- WORK REQUEST
Starting with the line that contains "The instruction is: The", repeat each line exactly through the final line of the listing. No picture should appear in the copy.

** RECORDED INFORMATION follows **

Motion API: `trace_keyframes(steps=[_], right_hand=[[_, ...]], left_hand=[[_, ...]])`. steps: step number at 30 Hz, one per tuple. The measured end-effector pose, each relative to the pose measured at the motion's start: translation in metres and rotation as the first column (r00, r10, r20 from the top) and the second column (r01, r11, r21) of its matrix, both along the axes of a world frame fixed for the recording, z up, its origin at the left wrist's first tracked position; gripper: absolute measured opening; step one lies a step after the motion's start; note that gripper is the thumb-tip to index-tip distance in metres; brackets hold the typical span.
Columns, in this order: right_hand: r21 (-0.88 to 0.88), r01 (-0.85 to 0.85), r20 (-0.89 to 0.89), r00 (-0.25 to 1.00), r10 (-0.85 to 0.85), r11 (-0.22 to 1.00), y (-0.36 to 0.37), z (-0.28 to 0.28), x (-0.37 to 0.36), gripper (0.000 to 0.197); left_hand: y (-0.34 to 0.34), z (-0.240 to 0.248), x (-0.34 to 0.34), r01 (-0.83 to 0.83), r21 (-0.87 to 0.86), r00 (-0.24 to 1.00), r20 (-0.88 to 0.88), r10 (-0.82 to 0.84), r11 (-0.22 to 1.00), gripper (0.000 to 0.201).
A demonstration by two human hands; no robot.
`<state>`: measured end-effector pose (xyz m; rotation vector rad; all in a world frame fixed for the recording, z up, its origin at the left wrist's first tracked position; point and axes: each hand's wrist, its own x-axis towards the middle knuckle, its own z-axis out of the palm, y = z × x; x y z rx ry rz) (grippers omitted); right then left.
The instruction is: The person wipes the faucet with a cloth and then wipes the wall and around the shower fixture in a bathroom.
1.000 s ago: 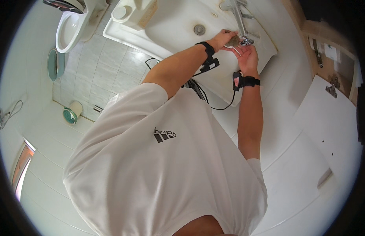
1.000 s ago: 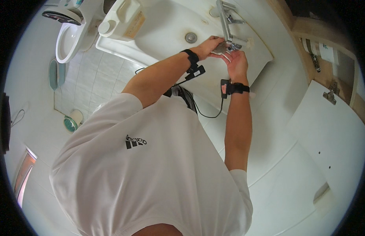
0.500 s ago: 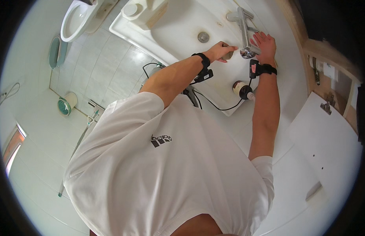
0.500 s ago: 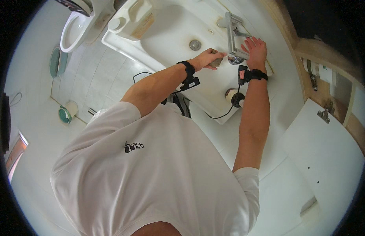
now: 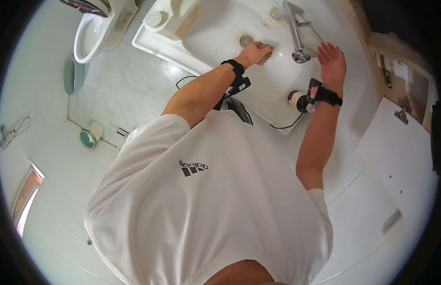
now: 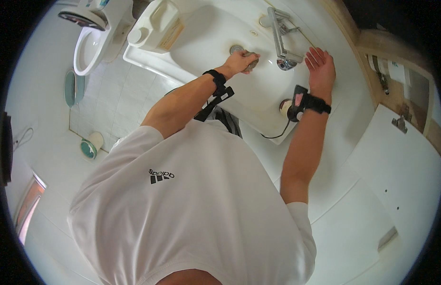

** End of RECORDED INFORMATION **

- ANSWER TO THIS PROBLEM
The instruction is: The person wipes the faucet with a cloth and then wipes the wall and around the shower fixture in a bathroom.
1.000 s ago: 
1.000 s ago: 
0.500 s ago: 
0.500 s ago: 
now: 
now: 

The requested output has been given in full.